Work to complete: Copy nothing but the lines from the opening of the entries through the line that contains "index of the", exactly as written. Drop the pictures.

--*--

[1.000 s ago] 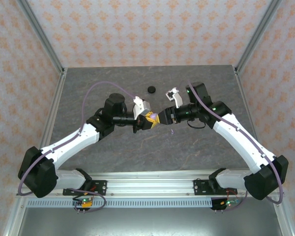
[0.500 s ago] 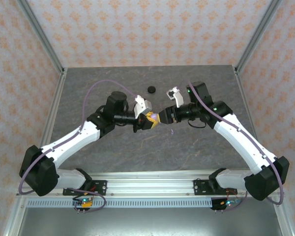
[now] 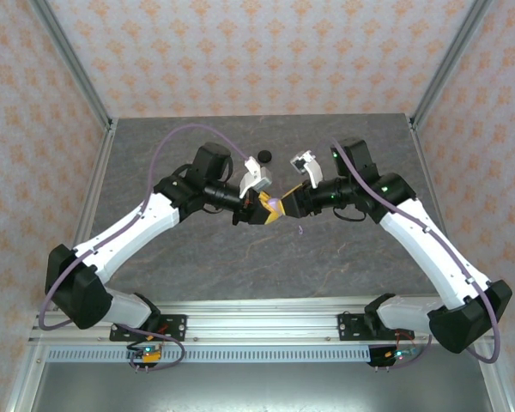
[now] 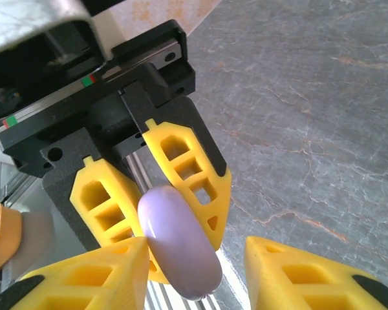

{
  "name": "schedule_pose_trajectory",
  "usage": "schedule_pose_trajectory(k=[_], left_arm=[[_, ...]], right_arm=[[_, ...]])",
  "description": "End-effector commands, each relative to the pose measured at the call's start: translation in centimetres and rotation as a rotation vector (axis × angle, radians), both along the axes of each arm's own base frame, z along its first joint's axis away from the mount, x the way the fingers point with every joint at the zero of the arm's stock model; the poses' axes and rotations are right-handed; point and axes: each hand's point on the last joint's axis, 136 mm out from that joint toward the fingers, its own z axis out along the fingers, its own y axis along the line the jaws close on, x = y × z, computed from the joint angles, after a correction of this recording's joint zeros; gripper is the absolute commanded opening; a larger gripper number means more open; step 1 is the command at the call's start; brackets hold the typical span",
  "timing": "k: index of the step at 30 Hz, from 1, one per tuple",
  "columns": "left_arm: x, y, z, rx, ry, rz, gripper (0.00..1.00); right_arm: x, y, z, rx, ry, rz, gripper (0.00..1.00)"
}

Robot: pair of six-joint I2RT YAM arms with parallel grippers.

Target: Insert the wireless bluetooth earbuds into the charging case

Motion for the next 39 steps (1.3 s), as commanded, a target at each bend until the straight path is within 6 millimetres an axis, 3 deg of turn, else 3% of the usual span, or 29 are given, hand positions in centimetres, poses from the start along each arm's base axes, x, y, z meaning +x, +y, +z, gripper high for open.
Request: schedule_pose_trajectory(k=[1,7,12,15,19,24,39], left_arm=[[-0.8,-0.1,1.5,-0.026,0.023,-0.051,0.01],[-0.5,-0.2,1.6,-0.024,0.025,-0.036,0.01],[0.0,-0.3,2.0,-0.034,0.022,-0.007,0.06],[0.9,-0.3,2.4,-0.044,0.008,0.058,0.2],[2.1,0.1,2.9,-0.072,-0.023,0.155,0.38],[3.0,0.6,3.8,-0.128,-0.045,0.247,0.53],[1.7,0.6,3.5,-0.167,-0.039,0.207,0.54]], right_arm=[[-0.6,0.4,0.4,0.004,-0.011,0.059,0.41],[-0.7,0.7,0.1,0.005,0.01,0.073,0.36],[-0.3,0.5,0.2,-0.002,0.004,0.052,0.24],[0.2,0.3,0.5,-0.005,-0.018,0.012,0.17],[0.5,0.1,1.4,0.037,-0.041,-0.021,0.15],[0.5,-0.2,2.6,0.092,-0.055,-0.046,0.15],[-0.3,-0.3,3.4,0.134,-0.039,-0.01,0.17]])
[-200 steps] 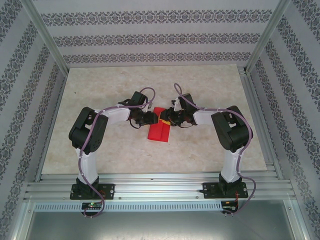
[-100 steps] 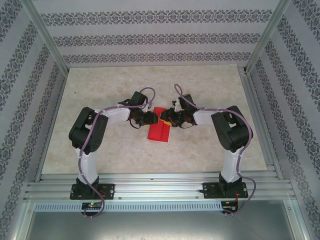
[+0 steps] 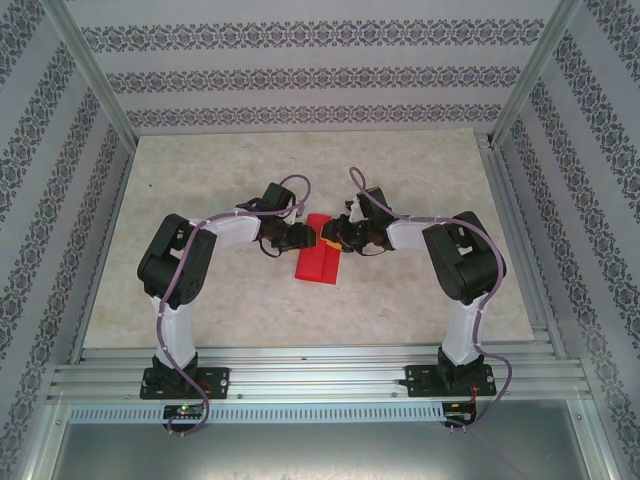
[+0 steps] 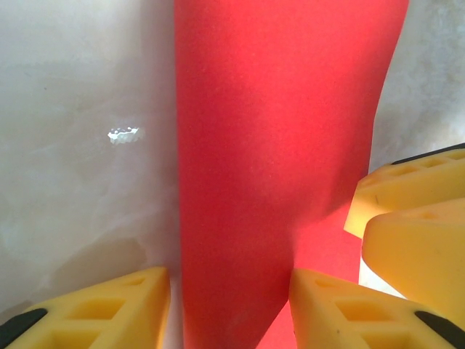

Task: Fold a paper plane with a square sheet of paper (fold left side to right side)
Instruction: First fold in half a square sheet of paper at the center of the table.

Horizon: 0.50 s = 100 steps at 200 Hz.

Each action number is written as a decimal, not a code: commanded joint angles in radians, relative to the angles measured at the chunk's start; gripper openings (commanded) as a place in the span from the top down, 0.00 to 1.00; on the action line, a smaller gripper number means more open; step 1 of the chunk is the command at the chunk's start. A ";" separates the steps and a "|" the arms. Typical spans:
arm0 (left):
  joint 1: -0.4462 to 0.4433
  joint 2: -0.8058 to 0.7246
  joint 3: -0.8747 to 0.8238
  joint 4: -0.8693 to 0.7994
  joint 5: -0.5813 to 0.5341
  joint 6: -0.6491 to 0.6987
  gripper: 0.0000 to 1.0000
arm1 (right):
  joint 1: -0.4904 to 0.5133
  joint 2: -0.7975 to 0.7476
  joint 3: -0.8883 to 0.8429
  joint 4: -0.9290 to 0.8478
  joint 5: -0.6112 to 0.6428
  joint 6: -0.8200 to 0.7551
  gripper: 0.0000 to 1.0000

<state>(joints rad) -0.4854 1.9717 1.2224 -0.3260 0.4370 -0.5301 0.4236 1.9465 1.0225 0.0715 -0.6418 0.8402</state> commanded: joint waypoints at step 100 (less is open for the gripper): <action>-0.018 -0.083 -0.022 0.037 0.025 0.003 0.47 | 0.007 -0.008 -0.003 0.010 -0.003 -0.016 1.00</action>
<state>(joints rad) -0.4858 1.9652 1.2182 -0.3241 0.4400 -0.5301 0.4236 1.9465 1.0225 0.0822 -0.6449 0.8440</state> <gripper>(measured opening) 0.504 0.041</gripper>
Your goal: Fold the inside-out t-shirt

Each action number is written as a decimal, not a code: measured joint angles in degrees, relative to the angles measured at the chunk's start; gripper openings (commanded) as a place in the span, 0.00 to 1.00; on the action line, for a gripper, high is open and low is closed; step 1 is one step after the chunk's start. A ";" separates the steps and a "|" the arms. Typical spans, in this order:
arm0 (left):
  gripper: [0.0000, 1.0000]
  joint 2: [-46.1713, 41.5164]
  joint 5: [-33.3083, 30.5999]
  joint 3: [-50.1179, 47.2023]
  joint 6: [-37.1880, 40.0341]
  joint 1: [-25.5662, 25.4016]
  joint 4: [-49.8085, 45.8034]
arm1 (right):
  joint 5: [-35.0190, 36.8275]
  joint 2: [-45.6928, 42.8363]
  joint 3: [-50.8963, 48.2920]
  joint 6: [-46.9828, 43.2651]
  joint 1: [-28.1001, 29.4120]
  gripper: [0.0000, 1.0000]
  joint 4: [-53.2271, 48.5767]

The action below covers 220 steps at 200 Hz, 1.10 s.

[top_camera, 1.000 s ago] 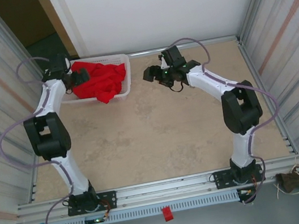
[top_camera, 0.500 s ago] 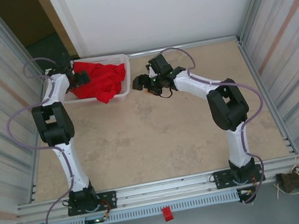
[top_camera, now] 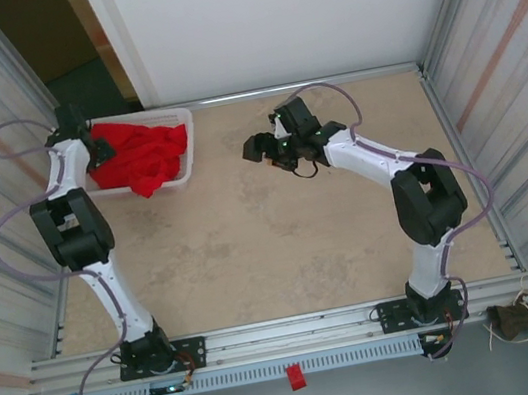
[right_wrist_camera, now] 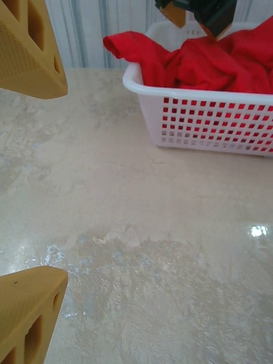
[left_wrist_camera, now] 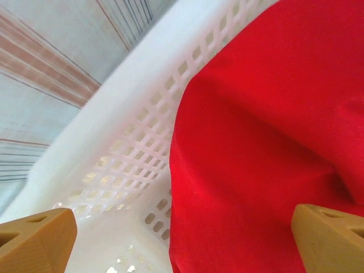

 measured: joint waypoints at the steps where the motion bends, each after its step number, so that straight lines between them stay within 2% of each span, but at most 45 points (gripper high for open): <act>1: 0.97 -0.35 0.13 -0.15 0.00 -0.13 0.09 | 0.00 -0.07 -0.04 0.00 0.00 0.76 -0.02; 20: 0.99 -4.57 0.90 -2.27 0.61 -2.64 2.51 | 0.00 -1.03 -1.03 0.00 0.00 0.76 -0.02; 43: 0.99 -8.76 1.62 -2.14 2.91 -8.90 4.66 | 0.20 -2.08 -2.01 0.04 0.07 0.77 -0.48; 59: 0.99 -9.03 2.45 0.20 3.96 -12.81 4.68 | 1.57 -3.58 -2.27 0.26 0.46 0.84 -1.84; 69: 0.99 -8.50 2.82 1.05 3.98 -14.12 4.39 | 4.15 -5.64 -2.43 1.38 1.18 0.94 -3.52; 82: 0.99 -7.61 2.95 1.20 3.96 -14.21 3.74 | 8.07 -9.05 -2.45 2.67 2.67 1.00 -6.34; 122: 0.99 -2.40 2.93 -0.07 3.93 -11.72 1.38 | 23.96 -21.77 -1.18 9.60 10.60 0.99 -14.29; 160: 0.99 1.95 2.95 -0.39 3.89 -11.58 -0.07 | 39.15 -24.33 8.81 15.45 16.09 0.99 -23.32; 180: 0.99 3.26 2.95 -0.39 3.45 -11.65 -0.46 | 42.88 -23.74 13.94 17.16 16.04 0.99 -27.12; 203: 0.99 4.81 2.75 -0.37 2.84 -11.65 -0.94 | 43.93 -23.58 16.09 17.64 16.00 0.99 -28.79; 213: 0.94 5.75 2.43 -0.24 2.60 -11.63 -1.36 | 43.82 -23.58 16.17 17.64 15.96 0.99 -28.94; 220: 0.86 6.43 2.27 -0.04 2.45 -11.63 -1.49 | 43.76 -23.58 16.17 17.64 15.91 0.99 -28.94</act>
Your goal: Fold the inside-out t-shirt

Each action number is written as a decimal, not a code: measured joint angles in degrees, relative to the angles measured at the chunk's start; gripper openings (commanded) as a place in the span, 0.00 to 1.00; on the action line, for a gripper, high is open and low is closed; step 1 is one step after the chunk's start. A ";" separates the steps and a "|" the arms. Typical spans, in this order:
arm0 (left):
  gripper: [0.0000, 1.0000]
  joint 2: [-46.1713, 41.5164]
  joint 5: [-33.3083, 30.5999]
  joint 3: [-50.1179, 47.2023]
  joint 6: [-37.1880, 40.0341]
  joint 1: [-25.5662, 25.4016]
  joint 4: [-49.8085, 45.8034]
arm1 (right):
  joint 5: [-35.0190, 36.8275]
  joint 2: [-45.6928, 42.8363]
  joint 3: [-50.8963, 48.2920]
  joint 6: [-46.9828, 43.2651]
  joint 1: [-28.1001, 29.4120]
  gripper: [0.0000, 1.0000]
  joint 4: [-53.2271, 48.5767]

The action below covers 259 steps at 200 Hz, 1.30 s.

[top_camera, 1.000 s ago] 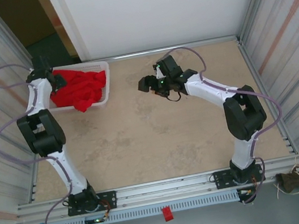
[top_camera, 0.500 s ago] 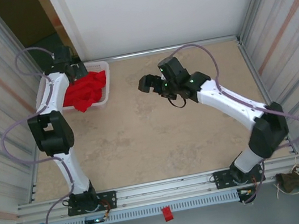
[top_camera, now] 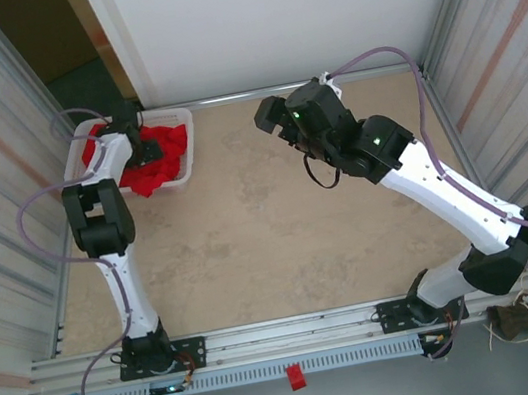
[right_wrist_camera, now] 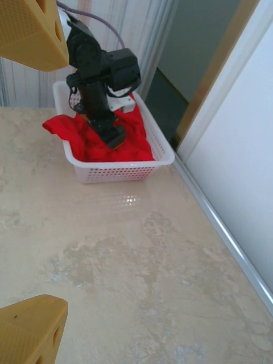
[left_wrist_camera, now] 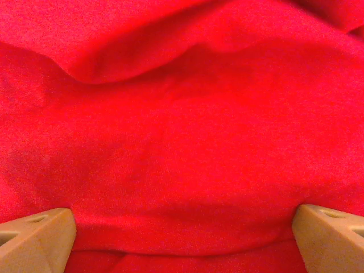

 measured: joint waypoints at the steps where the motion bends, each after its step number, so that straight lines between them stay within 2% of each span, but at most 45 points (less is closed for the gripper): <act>1: 0.85 0.09 0.00 0.04 -0.04 0.00 0.00 | 0.00 0.00 0.00 -0.02 -0.02 0.99 0.00; 9: 0.72 0.98 0.04 0.33 -0.59 0.11 -0.02 | -0.24 0.02 0.00 -0.02 -0.26 0.99 0.04; 41: 0.00 2.89 1.18 0.68 -1.01 0.76 0.00 | -3.85 -0.37 -1.55 0.72 -3.17 0.99 1.73; 94: 0.00 0.87 3.10 0.76 -1.14 1.70 0.63 | -12.31 -1.70 -10.82 -0.81 -7.87 0.99 8.09; 115: 0.00 -4.68 5.40 0.52 -1.31 1.64 2.34 | -16.98 -3.67 -17.55 -3.50 -11.21 0.99 13.53; 141: 0.00 -16.26 8.94 1.31 -1.79 0.02 5.95 | -23.56 -7.41 -27.45 -6.99 -17.44 1.00 18.99; 161: 0.00 -23.54 12.09 5.05 -1.97 -4.52 8.02 | -26.10 -9.46 -30.77 -9.62 -22.27 0.97 20.35; 177: 0.00 -27.56 15.10 9.14 -1.97 -11.26 9.86 | -27.34 -11.10 -31.74 -11.45 -25.64 0.95 21.35; 217: 0.00 -29.90 22.43 13.94 -2.82 -27.28 14.25 | -27.69 -16.15 -33.20 -14.32 -33.46 0.94 22.58; 236: 0.00 -28.52 24.55 13.00 -4.92 -31.26 16.24 | -27.52 -17.59 -34.05 -14.69 -36.85 0.93 22.71; 259: 0.00 -25.03 25.38 7.96 -8.59 -32.02 20.33 | -27.50 -18.38 -35.19 -14.75 -38.91 0.93 22.27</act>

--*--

Response area:
[1.000 s ago] 
[0.500 s ago] 
[now] 
[now] 

{
  "name": "schedule_pose_trajectory",
  "usage": "schedule_pose_trajectory(k=[_], left_arm=[[_, ...]], right_arm=[[_, ...]])",
  "description": "End-effector commands, each relative to the pose measured at the call's start: translation in centimetres and rotation as a rotation vector (axis × angle, radians), both along the axes of each arm's own base frame, z along its first joint's axis away from the mount, x the way the fingers point with every joint at the zero of the arm's stock model; the poses' axes and rotations are right-handed; point and axes: each hand's point on the last joint's axis, 136 mm out from that joint toward the fingers, its own z axis out along the fingers, its own y axis along the line the jaws close on, x = y × z, computed from the joint angles, after a correction of this recording's joint zeros; gripper is the absolute commanded opening; a larger gripper number means more open; step 1 is the command at the call's start; brackets hold the typical span",
  "timing": "k: index of the step at 30 Hz, from 1, one per tuple",

Nothing else remains for this exercise.